The above descriptions of the present invention and the following descriptions of the embodiments are used to demonstrate and clarify the spirit and principle of the present invention, and to provide further explanations on the scope of the claims of the present invention.

Description of drawings

FIG. 1 is a block diagram of an I/O virtualization system in an embodiment of the present invention.

FIG. 2A is a flowchart of an input-output redirection method in an embodiment of the present invention.

FIG. 2B is a flowchart of an input-output redirection method in another embodiment of the present invention.

FIG. 3A is a flowchart of an I/O virtualization method when a first program is associated with an open file according to an embodiment of the present invention.

FIG. 3B is a flowchart of an I/O virtualization method when the first program is associated with a closed file according to an embodiment of the present invention.

FIG. 3C is a flow chart of the I/O virtualization method when the first program is associated with notifying the backend module to read the buffer according to an embodiment of the present invention.

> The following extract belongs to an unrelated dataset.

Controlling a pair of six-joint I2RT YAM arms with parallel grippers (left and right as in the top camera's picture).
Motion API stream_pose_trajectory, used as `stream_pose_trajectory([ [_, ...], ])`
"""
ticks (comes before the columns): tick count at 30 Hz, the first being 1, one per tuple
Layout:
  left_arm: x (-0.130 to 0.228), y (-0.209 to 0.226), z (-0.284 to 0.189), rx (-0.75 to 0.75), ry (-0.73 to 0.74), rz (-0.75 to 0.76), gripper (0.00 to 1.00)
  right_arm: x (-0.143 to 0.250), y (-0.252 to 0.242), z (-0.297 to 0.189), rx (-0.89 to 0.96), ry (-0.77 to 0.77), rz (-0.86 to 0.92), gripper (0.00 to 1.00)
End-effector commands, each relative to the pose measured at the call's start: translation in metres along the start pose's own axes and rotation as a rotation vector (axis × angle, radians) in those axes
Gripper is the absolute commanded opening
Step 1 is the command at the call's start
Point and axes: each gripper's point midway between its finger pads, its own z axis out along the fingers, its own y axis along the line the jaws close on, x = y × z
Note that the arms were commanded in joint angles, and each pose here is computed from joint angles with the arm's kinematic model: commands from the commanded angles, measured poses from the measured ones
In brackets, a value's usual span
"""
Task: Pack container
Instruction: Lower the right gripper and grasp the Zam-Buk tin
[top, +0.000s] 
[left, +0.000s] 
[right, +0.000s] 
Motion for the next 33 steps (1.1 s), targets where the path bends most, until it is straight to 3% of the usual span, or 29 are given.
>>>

Description of main component symbols:

1 Input and output virtualization system

120 back-end modules

130 front-end modules

14 Program execution device

20 Ultra Manager

30 virtual machines

Detailed ways

The detailed features of the present invention are described in the following embodiments, the content of which is sufficient to enable any person skilled in the art to understand the technical content of the present invention and implement it accordingly, and according to the content disclosed in this specification, the scope of the claims and the accompanying drawings , any person skilled in the art can easily understand the related objects and advantages of the present invention. The following examples further illustrate various aspects of the present invention, but do not limit the scope of the present invention in any way.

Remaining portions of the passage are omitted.